Бесчеловечность, о которой пишет Сандрацкая, кажется необычайной. Но ее горький опыт – не исключение. Один бывший лагерный врач пишет о том, как он сопровождал “детский этап” – сорок детей, из них пятнадцать грудных с матерями, плюс две нянечки. Всех посадили в обычный “столыпинский” вагон и очень плохо кормили[564].
Поезда с заключенными иногда делали остановки, но эти остановки не всегда приносили людям облегчение. Арестантов выводили из поезда, сажали в машины и везли в пересыльную тюрьму. Режим в ней был примерно такой же, как в следственной тюрьме, с той разницей, что надзирателям здесь было еще меньше дела до заключенных, которых все равно скоро увезут. Поэтому предвидеть, что тебя ждет в пересыльной тюрьме, было совершенно невозможно.
Поляк Кароль Харенчик, которого отправили с Западной Украины на Колыму в начале Второй мировой войны, сравнил между собой многие пересыльные тюрьмы, где он побывал. В анкете, которую он заполнил для польской армии, он отметил, что во Львове тюрьма сухая, что там “хороший душ” и “довольно чисто”. Напротив, киевская тюрьма была “переполнена и неописуемо грязна”, она кишела вшами. В Харькове в камеру площадью 96 м2 втиснули 387 человек, и вшей там было великое множество. В Артемовске в тюрьме царила “почти кромешная тьма” и на прогулку не выводили; “цементный пол не моют, на нем валяются остатки рыбы. От грязи, вони и спертого воздуха болит и кружится голова”. В Ворошиловграде тюрьма была “довольно чистая”, и заключенных дважды в день выводили на оправку. В пересыльном лагере в Старобельске гулять выводили только раз в неделю на полчаса[565].
Возможно, самые примитивные “пересылки” были на тихоокеанском побережье, где заключенные дожидались отправки морем на Колыму. В 1930‑е годы там был только один пересыльный лагерь – “Вторая речка” близ Владивостока.

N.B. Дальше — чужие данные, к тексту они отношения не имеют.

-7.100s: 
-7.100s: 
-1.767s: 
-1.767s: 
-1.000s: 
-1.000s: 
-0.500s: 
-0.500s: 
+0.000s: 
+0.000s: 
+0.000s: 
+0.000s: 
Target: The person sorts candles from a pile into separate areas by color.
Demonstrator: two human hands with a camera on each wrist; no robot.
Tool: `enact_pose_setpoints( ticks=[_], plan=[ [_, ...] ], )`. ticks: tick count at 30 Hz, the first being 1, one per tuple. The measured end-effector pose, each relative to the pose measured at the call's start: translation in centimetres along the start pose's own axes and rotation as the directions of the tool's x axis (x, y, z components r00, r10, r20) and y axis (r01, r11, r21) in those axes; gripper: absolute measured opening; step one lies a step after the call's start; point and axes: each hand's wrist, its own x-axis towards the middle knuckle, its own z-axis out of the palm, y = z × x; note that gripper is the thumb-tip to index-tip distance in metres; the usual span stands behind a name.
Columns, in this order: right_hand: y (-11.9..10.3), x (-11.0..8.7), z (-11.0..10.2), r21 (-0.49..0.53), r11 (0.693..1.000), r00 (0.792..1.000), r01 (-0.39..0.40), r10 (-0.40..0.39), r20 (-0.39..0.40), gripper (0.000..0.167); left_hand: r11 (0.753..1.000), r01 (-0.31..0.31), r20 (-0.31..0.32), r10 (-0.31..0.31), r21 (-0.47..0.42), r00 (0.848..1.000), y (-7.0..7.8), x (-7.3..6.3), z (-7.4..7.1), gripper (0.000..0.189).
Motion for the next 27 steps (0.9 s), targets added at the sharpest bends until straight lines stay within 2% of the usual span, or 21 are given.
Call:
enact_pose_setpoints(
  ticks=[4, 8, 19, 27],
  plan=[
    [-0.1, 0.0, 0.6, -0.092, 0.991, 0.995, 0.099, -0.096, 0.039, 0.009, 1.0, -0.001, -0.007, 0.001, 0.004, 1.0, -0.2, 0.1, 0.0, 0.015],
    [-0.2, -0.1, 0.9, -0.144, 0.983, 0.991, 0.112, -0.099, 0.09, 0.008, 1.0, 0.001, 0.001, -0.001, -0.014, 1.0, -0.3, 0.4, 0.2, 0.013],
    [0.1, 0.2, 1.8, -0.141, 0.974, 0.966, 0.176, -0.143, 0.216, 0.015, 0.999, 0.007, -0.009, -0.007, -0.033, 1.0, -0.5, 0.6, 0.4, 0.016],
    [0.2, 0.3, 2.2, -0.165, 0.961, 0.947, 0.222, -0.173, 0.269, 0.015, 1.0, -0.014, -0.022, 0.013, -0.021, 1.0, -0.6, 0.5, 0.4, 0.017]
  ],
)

Но она не справлялась с людским потоком, и в 1938‑м были построены еще два пересыльных лагеря – бухта Находка и Ванино. И все равно для тысяч заключенных, ожидавших погрузки на суда, бараков не хватало[566]. Вот как один из них описывает пребывание в Находке в конце июля 1947 года: “…под открытым небом содержалось до двадцати тысяч заключенных. Ни о каких помещениях там не могло быть и речи – сидели, лежали и жили вповалку прямо на земле”[567].

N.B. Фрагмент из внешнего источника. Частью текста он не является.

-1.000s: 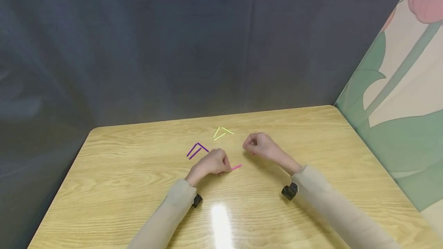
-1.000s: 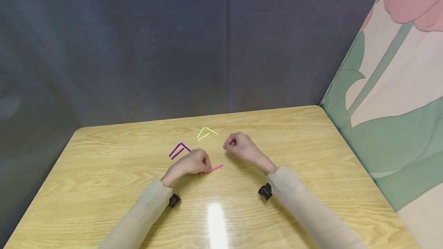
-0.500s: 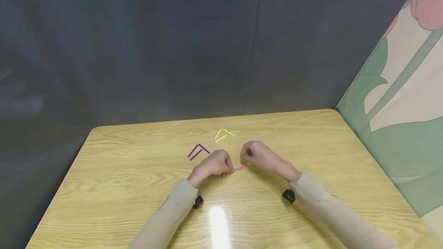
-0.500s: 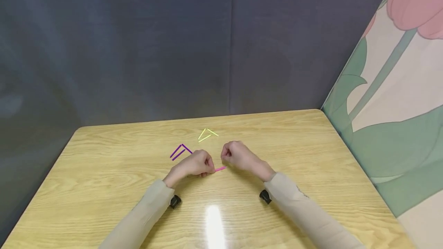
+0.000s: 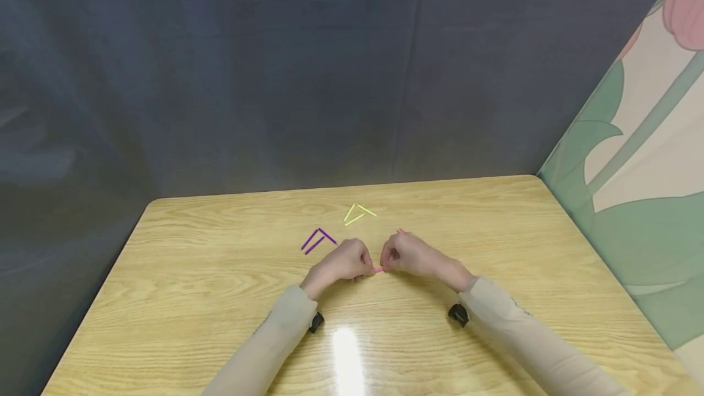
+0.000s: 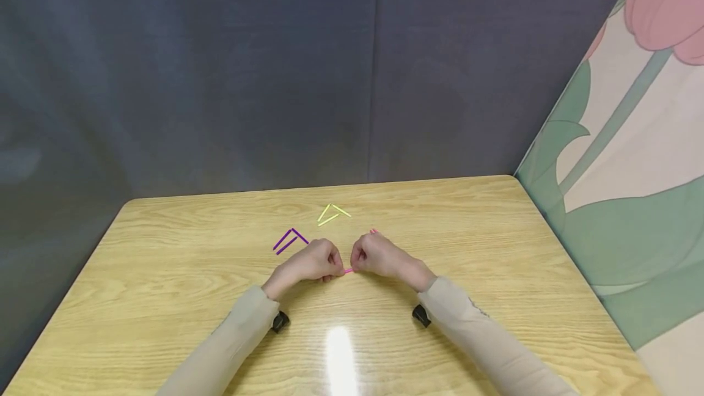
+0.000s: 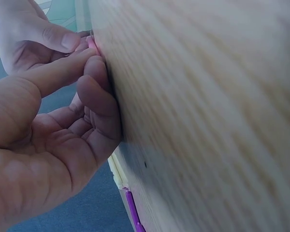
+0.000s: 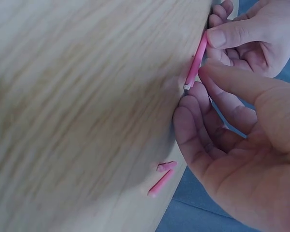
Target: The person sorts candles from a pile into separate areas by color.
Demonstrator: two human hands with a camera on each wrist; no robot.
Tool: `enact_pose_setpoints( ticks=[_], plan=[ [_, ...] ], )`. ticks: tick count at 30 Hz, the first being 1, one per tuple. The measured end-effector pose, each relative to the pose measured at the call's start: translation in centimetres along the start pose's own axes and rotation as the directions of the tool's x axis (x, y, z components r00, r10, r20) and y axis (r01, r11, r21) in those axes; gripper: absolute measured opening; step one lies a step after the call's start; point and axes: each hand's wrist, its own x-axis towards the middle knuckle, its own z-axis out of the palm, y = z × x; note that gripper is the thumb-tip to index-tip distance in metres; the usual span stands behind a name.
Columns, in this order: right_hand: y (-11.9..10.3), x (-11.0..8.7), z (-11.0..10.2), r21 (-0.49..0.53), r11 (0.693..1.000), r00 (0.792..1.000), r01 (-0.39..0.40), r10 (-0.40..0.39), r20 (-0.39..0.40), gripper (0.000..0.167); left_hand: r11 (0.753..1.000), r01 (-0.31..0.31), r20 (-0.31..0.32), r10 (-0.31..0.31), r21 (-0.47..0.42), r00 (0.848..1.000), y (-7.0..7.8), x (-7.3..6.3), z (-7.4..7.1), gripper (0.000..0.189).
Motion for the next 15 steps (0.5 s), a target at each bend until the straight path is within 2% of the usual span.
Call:
enact_pose_setpoints(
  ticks=[7, 15],
  plan=[
    [-0.15, 0.09, 0.26, -0.018, 1.0, 0.999, -0.008, 0.009, 0.033, 0.014, 1.0, -0.001, 0.003, 0.001, 0.0, 1.0, -0.1, 0.02, 0.01, 0.016],
    [-0.21, 0.3, 0.55, -0.032, 0.999, 0.999, -0.036, 0.037, 0.033, 0.017, 1.0, 0.004, 0.007, -0.004, -0.014, 1.0, -0.11, 0.03, -0.06, 0.015]
  ],
)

Снабжение водой было здесь если и лучше, чем в поездах, то ненамного, притом что людей по-прежнему кормили в разгар лета соленой рыбой. “По всему лагерю висели плакаты: «Не пейте сырую воду». Бушевали сразу две эпидемии – тифа и дизентерии. Заключенные не обращали внимания на плакаты и пили воду, которая сочилась там и сям на территории лагеря <…> Всякий может понять, как отчаянно мы нуждались в глотке воды”[568].